Second, the Search for Extraterrestrial Intelligence (SETI) hasn’t discovered any evidence of life on other planets in spite of listening for over 40 years.  Someone recently made the rather arrogant presumption that SETI would find evidence of life out there within the next 20 years.  Virtually 100 percent, they claim.  Personally, I find it hard to imagine that a civilization with the intelligence to send a radio signal our way would be dumb enough to do it in the first place.  Why would they want to?  In twenty years?  Get serious.

Third, scientists in China now claim that time travel is impossible.  Everything, they say, has to obey Einstein’s laws and that makes it impossible to go back or forward in time.  So, no one is going to visit us here on Earth by traveling in time.  I always wondered why no one has ever been here from the future or the past.  Now we have a good idea.

Fourth, the number of planets out there that are enough like Earth to allow the development of life on their surface seems to be very small.  So far, scientists have discovered over a thousand planets (though no one has ever actually seen one), but none of them are capable of supporting life.  Too hot or too cold or too noxious or too dead or too whatever, but life as we know it couldn’t get a foothold at all on any of those.

Fifth, a report on, says that life may not always develop on a planet even if the conditions are right.  I’m not sure I understand this report fully, but the scientist’s conclusion was based on a statistical analysis of the chances of life developing.  I blogged about this a few months ago, and I said that life must develop if the conditions were right and everything necessary was present.  Apparently that may not be the case.  But we have to keep in mind that a statistical analysis can be far outside the bounds of normal life experience, and sometimes it’s just plain unrealistic.  For example, statistically, the average family in the USA may have, say, 2.3 children.  Granted, three-tenths of a child isn’t going to happen, but this is a statistical analysis.  Keep your shirt on, no one is slicing your next kid into parts.

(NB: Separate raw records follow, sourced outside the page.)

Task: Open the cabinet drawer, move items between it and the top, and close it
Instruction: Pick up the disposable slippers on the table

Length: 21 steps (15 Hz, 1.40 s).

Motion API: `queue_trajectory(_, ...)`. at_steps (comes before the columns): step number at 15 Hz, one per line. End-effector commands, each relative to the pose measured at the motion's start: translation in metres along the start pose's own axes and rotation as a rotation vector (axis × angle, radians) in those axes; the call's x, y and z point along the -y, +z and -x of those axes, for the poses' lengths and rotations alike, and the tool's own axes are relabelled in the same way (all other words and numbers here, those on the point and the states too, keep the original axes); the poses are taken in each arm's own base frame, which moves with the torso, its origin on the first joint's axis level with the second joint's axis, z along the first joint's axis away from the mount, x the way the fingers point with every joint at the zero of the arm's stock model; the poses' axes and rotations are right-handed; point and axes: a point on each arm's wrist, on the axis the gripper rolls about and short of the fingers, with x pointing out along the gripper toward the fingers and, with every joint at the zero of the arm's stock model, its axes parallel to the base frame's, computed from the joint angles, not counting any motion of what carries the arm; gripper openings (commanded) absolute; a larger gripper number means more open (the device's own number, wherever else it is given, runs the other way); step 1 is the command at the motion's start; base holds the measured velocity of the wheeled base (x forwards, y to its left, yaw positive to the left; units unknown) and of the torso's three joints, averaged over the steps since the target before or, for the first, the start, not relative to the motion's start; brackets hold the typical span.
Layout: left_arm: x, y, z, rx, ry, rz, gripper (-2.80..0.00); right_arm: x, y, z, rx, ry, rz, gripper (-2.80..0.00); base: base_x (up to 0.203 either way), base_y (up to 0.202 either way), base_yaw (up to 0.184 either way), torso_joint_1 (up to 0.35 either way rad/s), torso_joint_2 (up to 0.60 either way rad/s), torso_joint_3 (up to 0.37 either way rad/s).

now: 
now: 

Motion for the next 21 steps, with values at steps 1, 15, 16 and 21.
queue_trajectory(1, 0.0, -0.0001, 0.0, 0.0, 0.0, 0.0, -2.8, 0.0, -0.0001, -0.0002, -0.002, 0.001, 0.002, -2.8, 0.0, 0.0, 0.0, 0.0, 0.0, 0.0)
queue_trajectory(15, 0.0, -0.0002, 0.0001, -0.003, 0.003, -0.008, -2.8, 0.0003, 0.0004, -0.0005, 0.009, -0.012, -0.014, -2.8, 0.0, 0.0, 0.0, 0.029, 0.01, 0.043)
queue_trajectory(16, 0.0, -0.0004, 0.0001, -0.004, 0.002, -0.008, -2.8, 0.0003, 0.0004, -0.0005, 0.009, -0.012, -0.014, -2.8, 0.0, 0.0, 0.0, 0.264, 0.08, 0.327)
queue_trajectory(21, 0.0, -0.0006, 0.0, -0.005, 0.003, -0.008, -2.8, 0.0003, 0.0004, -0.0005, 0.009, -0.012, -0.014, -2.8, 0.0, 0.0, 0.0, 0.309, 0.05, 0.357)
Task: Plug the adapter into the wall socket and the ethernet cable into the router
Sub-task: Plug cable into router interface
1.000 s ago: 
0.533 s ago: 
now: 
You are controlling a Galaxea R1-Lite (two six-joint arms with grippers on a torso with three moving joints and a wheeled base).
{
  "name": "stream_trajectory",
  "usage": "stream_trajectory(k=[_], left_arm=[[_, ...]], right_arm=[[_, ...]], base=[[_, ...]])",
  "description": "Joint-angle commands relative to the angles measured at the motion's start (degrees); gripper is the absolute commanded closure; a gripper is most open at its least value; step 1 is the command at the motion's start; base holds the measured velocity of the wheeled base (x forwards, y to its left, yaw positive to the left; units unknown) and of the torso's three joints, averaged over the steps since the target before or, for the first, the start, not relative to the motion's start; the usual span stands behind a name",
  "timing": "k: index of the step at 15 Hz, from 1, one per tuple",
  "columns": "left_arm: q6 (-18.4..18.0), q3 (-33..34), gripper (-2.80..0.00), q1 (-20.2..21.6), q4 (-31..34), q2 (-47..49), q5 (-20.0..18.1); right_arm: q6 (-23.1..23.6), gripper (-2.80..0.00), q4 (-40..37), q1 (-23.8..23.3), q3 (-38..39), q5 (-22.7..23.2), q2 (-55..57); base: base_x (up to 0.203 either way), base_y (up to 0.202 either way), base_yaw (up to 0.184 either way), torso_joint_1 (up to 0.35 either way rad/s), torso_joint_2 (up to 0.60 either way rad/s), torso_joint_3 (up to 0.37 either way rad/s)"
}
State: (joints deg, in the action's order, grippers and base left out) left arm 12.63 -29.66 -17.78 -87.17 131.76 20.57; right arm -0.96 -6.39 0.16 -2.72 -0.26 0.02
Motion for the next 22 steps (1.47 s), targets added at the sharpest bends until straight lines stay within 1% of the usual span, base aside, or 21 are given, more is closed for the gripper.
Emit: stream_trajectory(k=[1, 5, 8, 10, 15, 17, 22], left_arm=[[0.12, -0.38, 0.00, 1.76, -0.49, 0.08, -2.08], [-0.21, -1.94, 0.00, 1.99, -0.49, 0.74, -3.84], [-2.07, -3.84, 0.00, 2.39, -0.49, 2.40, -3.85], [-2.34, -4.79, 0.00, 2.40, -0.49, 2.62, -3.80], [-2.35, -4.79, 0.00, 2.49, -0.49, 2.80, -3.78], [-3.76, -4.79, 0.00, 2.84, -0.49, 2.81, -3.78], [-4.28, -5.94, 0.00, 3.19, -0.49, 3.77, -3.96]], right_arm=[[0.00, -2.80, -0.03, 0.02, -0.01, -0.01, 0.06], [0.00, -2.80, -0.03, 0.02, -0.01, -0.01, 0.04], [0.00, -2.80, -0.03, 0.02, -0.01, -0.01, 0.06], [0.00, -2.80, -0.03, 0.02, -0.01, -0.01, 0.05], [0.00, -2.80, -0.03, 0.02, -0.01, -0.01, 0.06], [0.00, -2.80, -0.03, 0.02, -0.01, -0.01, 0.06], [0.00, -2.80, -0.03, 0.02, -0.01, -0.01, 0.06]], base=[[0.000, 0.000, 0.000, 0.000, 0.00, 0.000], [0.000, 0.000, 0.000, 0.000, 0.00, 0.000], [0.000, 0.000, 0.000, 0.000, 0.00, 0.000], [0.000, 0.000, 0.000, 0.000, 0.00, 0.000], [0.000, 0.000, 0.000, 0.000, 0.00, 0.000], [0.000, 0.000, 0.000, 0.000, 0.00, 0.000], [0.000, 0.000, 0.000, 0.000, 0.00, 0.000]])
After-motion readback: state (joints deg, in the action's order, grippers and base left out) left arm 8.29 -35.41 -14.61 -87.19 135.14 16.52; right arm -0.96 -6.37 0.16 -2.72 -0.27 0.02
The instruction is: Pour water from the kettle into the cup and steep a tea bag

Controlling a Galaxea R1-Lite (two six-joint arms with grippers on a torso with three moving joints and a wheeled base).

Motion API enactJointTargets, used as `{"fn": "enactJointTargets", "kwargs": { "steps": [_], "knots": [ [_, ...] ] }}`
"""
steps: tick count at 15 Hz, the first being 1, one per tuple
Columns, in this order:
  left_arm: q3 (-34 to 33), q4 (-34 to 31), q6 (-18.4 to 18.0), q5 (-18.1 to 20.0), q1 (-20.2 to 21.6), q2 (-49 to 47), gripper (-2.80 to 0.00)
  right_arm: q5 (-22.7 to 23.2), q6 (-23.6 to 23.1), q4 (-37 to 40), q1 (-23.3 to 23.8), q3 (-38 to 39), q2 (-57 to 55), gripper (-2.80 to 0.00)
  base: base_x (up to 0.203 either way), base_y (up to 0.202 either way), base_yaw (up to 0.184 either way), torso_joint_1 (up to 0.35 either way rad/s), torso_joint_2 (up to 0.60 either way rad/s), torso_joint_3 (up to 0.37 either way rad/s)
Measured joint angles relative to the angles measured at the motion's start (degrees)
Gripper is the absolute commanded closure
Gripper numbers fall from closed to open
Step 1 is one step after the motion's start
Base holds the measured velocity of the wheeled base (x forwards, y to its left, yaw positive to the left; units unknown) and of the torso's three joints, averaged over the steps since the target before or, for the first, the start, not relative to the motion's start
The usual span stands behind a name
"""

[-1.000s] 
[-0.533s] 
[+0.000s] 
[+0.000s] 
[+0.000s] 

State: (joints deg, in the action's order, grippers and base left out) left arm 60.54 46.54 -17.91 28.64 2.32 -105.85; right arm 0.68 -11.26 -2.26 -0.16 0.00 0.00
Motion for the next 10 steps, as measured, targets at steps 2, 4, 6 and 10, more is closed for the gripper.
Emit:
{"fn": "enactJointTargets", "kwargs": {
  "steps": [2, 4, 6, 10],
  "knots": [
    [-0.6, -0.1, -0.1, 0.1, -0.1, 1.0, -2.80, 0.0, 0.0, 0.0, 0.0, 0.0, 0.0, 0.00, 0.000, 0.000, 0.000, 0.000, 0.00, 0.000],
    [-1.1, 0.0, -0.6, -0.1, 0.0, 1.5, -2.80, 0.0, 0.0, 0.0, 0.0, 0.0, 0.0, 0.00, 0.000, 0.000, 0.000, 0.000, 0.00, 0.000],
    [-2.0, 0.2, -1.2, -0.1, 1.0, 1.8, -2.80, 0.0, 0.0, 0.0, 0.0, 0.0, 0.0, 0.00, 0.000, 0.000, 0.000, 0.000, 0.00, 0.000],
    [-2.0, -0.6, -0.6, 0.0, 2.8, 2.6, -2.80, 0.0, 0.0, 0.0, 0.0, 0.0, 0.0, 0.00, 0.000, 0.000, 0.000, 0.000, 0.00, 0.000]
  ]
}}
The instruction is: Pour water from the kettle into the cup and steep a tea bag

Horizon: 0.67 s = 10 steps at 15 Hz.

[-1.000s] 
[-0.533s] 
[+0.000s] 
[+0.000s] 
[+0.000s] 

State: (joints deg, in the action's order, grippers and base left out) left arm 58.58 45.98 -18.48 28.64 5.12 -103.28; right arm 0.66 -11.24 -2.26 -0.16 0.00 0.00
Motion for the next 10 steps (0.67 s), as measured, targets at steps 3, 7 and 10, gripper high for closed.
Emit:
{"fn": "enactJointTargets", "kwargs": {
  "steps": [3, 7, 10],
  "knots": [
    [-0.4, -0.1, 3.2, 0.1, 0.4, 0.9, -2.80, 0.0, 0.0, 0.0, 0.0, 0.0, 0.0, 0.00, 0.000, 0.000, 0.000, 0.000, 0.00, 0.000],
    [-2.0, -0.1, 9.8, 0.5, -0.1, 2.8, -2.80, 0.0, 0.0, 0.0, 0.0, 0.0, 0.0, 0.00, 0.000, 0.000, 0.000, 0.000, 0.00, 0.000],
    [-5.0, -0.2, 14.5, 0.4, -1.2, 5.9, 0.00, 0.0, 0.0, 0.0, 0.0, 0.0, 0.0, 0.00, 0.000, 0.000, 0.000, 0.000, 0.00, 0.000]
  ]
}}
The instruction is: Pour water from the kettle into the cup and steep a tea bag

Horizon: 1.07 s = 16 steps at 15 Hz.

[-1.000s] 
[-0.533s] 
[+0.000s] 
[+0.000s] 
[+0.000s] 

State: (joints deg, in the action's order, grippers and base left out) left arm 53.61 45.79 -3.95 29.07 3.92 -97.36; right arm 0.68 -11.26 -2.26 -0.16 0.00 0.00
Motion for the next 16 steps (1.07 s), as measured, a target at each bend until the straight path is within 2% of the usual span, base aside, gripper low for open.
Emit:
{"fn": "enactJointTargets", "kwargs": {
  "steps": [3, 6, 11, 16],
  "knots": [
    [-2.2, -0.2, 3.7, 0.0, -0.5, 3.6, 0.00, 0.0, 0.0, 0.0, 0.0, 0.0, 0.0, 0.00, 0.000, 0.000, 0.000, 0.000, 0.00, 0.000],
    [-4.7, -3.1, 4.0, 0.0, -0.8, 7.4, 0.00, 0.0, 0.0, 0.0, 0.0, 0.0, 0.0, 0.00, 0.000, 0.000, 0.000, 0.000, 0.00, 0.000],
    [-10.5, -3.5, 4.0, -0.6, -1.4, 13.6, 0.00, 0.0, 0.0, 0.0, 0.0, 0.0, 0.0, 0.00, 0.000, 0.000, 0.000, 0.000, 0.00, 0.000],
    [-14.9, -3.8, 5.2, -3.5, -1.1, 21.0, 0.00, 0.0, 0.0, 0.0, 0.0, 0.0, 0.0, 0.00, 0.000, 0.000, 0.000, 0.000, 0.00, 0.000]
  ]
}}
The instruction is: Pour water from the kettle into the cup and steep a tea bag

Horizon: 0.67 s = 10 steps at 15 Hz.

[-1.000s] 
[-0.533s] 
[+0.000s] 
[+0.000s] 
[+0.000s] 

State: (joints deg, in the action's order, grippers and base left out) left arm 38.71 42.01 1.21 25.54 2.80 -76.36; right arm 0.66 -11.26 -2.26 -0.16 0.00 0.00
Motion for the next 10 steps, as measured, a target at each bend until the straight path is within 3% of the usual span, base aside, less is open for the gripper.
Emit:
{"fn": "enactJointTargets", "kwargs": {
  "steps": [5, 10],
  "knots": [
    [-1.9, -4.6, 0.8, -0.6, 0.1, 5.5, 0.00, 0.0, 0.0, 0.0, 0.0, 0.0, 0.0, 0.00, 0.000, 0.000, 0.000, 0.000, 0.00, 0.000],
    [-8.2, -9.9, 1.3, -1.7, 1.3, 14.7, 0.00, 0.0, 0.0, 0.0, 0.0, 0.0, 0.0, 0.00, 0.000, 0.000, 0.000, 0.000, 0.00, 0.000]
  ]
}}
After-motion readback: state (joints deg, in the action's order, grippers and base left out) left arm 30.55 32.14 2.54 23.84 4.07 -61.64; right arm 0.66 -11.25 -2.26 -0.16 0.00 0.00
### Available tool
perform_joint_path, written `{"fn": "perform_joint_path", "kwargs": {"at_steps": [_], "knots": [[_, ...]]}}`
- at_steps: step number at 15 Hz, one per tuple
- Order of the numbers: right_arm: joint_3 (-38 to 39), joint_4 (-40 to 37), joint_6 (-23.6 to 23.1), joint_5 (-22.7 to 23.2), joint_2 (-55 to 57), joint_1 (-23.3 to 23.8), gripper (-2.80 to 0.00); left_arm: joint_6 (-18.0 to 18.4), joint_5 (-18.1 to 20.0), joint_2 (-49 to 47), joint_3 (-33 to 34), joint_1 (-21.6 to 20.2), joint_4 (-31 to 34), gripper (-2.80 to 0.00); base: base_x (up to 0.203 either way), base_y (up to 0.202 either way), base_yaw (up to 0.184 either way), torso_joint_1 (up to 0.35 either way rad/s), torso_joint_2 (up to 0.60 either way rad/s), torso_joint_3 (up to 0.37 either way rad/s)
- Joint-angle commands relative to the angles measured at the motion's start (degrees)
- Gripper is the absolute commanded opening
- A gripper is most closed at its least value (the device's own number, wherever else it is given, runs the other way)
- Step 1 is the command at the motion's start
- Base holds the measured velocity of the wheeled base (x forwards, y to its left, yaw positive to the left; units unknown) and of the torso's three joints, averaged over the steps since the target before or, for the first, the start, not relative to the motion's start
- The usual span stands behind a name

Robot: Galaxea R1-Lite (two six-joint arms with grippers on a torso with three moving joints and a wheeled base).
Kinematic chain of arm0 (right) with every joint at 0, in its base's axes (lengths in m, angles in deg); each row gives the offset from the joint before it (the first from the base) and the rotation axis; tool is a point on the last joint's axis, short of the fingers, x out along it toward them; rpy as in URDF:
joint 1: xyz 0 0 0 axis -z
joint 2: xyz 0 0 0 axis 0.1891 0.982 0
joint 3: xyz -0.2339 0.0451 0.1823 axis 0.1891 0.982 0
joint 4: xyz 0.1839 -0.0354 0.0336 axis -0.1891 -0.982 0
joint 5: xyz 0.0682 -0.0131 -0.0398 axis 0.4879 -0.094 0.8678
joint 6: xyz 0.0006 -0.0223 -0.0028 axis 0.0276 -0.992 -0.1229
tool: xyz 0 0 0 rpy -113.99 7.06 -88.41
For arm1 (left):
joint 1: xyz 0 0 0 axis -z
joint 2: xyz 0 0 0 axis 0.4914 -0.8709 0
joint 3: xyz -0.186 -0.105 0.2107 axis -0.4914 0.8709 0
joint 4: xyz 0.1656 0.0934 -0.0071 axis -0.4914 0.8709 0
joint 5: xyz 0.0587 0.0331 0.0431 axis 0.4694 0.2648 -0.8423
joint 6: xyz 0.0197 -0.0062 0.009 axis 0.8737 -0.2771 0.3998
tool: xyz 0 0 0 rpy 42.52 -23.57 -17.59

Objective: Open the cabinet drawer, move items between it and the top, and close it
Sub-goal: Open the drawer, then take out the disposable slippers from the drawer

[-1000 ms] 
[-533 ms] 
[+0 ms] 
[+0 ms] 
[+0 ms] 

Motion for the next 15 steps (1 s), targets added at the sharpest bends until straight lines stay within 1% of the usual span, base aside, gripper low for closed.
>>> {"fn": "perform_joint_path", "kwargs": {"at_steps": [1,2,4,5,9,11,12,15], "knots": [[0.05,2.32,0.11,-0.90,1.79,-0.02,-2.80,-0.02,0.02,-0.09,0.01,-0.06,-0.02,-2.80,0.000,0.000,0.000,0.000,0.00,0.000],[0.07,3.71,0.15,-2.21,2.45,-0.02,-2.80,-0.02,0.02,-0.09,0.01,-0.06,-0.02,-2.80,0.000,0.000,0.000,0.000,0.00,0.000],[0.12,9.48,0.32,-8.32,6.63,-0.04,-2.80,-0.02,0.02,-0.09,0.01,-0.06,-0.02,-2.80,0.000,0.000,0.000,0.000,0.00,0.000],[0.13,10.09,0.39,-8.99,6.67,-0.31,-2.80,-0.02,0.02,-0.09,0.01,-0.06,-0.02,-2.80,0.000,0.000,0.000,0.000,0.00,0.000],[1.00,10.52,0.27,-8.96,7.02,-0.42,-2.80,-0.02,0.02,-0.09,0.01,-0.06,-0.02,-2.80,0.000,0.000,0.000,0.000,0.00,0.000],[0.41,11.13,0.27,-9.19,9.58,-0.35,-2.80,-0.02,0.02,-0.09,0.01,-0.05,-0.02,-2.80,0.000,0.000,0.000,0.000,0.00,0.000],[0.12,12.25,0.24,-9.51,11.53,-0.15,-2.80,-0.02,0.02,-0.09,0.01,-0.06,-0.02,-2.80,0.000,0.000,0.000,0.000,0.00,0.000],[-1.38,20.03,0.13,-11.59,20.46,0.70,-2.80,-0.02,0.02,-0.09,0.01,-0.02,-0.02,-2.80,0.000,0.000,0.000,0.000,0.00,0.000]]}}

Sixth, in order for life to develop, everything has to be present.  Everything.  Let’s postulate a planet somewhere, orbiting a nice star, at just the right distance so it’s not too hot, not too cold, has water and oxygen and carbon and nitrogen and other things.  That’s what happened on Earth.  But if one element is missing, the life that develops there may be so different from ours that we may not recognize it.  Our life developed in response to the mix of chemicals that existed 4 billion years ago when things were just getting a foothold.  A planet that has a different mix (and a different planet certainly will) will develop a different form of life, or life may not develop at all.  To expect life to develop on another planet like ours here, or even be remotely similar, is, in my estimation, an absurdly unreasonable expectation.

All together, the chances for life out there to be recognizable by any of our explorers in the future that may land on another planet is pretty slim.  I think we should get used to the idea that we are alone, or at least, in company so limited that we might as well be.